Oh, dear God! It’s the Invasion of the Omicron

Brace yourselves…the mother of all invasions is upon us.

Millions have already succumbed to the mighty new variant, omicron, and surely millions more will succumb.  It’s just the way these things work out in this petri dish of bat guano.

The cornholio…forget that shyte…that’s so 2020 news and can no longer scare the bejesus out of you.

So they’ve cooked up a new variant.

Thank God!

A new variant is located, it’s more contagious but less lethal. So, in covid clown world, lock everything down again and throw away the key.

Scientists pushed for tougher Covid rules even before U.K.’s first Omicron case” – NERVTAG experts warned ministers that the variant first identified in South Africa could trigger a new wave of severe infections, reports the Telegraph.

Wait….wuuuut?

Not even one case in the U.K. yet?  Evidently, the Telegraph wrote a bit too much of the truth, too early.

But don’t despair…an update is here to save the shysters:

More than the first case has been discovered in the U.K. The invasion is underway!

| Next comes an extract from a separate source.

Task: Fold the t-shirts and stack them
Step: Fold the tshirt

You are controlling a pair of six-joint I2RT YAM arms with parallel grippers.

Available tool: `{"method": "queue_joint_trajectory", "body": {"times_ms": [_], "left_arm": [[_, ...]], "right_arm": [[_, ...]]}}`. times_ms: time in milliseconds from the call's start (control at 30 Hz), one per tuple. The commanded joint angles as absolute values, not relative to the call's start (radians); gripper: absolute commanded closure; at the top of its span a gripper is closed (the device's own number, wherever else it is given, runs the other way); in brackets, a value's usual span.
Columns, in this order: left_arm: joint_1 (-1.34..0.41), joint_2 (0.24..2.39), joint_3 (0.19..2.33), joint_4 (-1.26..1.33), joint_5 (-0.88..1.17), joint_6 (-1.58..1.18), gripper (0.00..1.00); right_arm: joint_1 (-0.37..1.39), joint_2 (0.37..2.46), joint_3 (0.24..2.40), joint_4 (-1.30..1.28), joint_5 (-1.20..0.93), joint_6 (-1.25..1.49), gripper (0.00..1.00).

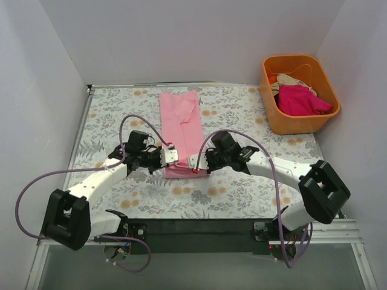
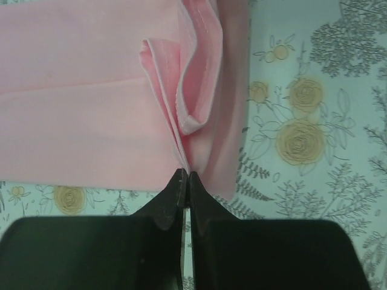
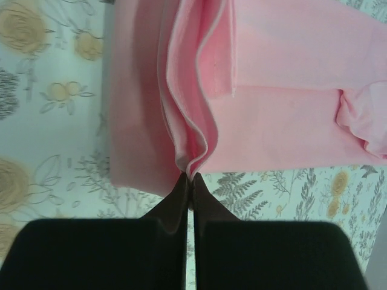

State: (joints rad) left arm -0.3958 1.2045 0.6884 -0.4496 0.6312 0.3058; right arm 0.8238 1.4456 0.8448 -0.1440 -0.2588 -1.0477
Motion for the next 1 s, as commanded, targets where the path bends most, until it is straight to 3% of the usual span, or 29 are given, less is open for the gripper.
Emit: {"method": "queue_joint_trajectory", "body": {"times_ms": [0, 700, 800, 833, 867, 933, 967], "left_arm": [[-0.362, 1.276, 0.748, -0.351, 0.654, 0.311, 1.0], [-0.209, 1.77, 1.074, -0.215, 0.643, 0.336, 1.0], [-0.206, 1.795, 1.074, -0.18, 0.601, 0.296, 0.79], [-0.203, 1.802, 1.08, -0.143, 0.568, 0.251, 0.75], [-0.201, 1.807, 1.089, -0.135, 0.557, 0.224, 0.7], [-0.18, 1.81, 1.124, -0.101, 0.54, 0.151, 0.62], [-0.172, 1.813, 1.149, -0.112, 0.541, 0.087, 0.6]], "right_arm": [[0.769, 1.521, 0.954, -0.153, -0.279, -1.078, 0.99], [0.586, 1.989, 1.433, -0.176, -0.307, -1.144, 0.98], [0.583, 2.023, 1.46, -0.175, -0.284, -1.137, 0.77], [0.581, 2.031, 1.466, -0.175, -0.279, -1.128, 0.71], [0.578, 2.033, 1.473, -0.176, -0.267, -1.117, 0.57], [0.572, 2.017, 1.485, -0.175, -0.255, -1.08, 0.51], [0.569, 2.008, 1.488, -0.176, -0.244, -1.065, 0.4]]}}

Release the hounds, batten down the hatches!!!!

More than half Omicron cases in England are in the double jabbed – via theguardian.com

Oh dear!

More than half of those infected with the Omicron coronavirus variant in England were double jabbed, health officials have said, as the number of cases detected in the UK continues to rise sharply.

There were 75 further cases of the Covid-19 Omicron variant identified in England, the UK Health Security Agency (UKHSA) said on Friday night. It brings the total number of confirmed cases in England to 104 with 134 in the UK as a whole. There were warnings of a “small amount” of community transmission as not all the new cases were linked to travel.

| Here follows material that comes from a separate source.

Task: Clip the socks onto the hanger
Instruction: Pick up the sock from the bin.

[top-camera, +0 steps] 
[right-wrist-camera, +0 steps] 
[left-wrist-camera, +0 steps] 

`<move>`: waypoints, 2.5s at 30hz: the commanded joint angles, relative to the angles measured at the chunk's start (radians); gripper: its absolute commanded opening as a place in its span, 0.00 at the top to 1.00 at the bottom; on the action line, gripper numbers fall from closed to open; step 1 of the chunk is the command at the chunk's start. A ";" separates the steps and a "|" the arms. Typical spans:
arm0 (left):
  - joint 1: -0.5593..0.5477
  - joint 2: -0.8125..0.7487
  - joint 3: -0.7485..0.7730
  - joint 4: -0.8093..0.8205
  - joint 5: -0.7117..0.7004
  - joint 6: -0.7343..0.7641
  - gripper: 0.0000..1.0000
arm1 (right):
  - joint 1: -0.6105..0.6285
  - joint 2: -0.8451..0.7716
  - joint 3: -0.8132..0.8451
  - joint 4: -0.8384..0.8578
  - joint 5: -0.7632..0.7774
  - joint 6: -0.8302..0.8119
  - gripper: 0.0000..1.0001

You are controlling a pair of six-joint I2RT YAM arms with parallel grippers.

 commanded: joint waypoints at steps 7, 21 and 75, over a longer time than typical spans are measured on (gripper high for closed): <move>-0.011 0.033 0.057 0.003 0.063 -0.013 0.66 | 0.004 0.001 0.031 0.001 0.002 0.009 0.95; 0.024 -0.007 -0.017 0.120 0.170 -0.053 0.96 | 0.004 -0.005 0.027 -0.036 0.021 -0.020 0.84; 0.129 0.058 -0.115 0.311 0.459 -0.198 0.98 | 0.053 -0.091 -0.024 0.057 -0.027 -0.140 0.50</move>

Let’s see.  There’s over 68 million people living in England. 134 ‘cases’, nothing more, just ‘cases’ out of a population of 68M. And the ‘cases’ are rising sharply….really?

It doesn’t matter.  Anyone who points to the obvious or the truth…they’re a witch, and should be burned.

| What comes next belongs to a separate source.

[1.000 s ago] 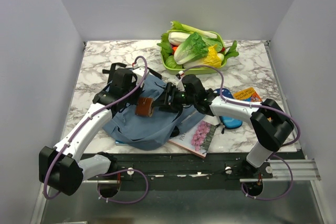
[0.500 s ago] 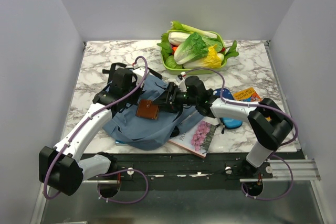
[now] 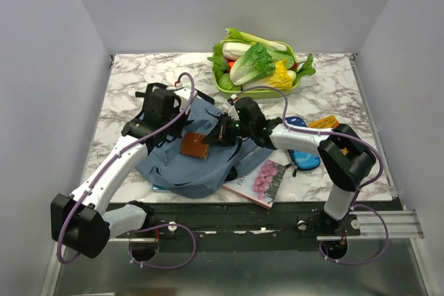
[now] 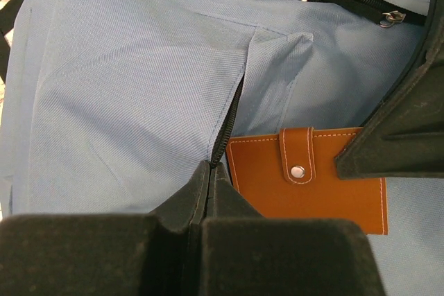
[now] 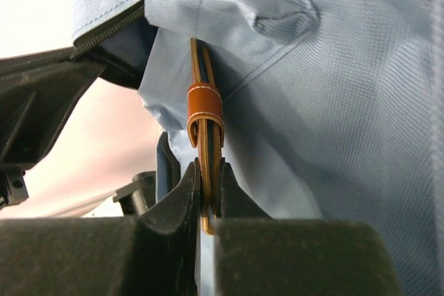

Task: Pack the student bag
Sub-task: Place the stationery in the student bag.

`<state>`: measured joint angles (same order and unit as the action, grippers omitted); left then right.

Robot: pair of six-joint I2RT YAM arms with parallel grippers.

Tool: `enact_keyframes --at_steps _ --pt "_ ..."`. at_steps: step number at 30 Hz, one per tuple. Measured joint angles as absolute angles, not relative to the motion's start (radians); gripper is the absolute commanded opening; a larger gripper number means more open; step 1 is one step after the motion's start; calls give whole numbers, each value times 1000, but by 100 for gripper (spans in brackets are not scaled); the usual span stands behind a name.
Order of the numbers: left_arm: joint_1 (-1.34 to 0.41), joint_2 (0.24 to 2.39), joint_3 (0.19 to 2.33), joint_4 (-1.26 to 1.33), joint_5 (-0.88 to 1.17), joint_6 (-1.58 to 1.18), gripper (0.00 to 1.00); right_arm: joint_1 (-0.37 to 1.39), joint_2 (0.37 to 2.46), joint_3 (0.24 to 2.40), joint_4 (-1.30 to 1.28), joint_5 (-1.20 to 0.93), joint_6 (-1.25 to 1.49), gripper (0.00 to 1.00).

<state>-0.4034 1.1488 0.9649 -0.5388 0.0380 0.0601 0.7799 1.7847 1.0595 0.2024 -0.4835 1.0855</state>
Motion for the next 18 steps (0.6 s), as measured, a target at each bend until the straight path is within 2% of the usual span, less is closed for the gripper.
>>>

Monty Python’s Holy Grail – ‘Burn The Witch’

But wait!

The new, improved version of the cornholio is really, really, really, really, bad…yeah?

Um…not really.

Doc Who Discovered Omicron Says” “Hype Makes No Sense At All” – via richieallen.co.uk

The woman credited with the discovery of the Omicron covid variant, told Talk Radio that the world is over-reacting to it. She also said that it causes no more than mild symptoms.

Speaking to Julia Hartley-Brewer, Dr. Angelique Coetzee said:

“Patients I’ve seen had mild symptoms and recovered. None were admitted and no oxygen was needed. The hype makes no sense to at all.”

The media is a disgrace. Health Minister Edward Argar did the rounds this morning, appearing on national radio and television. Not a single presenter asked him to justify his government’s over-reaction to the emergence of Omicron.

No, presenters instead preferred to ask him why his government isn’t going further and moving to Plan B, meaning even more restrictions and also vaccine passports.

I could strangle the bastards.

But we must listen to these psychofucks, even if they are a Veterinarian, and nothing more, who just happens to be the CEO of Pfizer:

Isn’t it all grand?

Yes, it is.

These fucking monsters we continue to believe. Sweet mother of baby Jesus!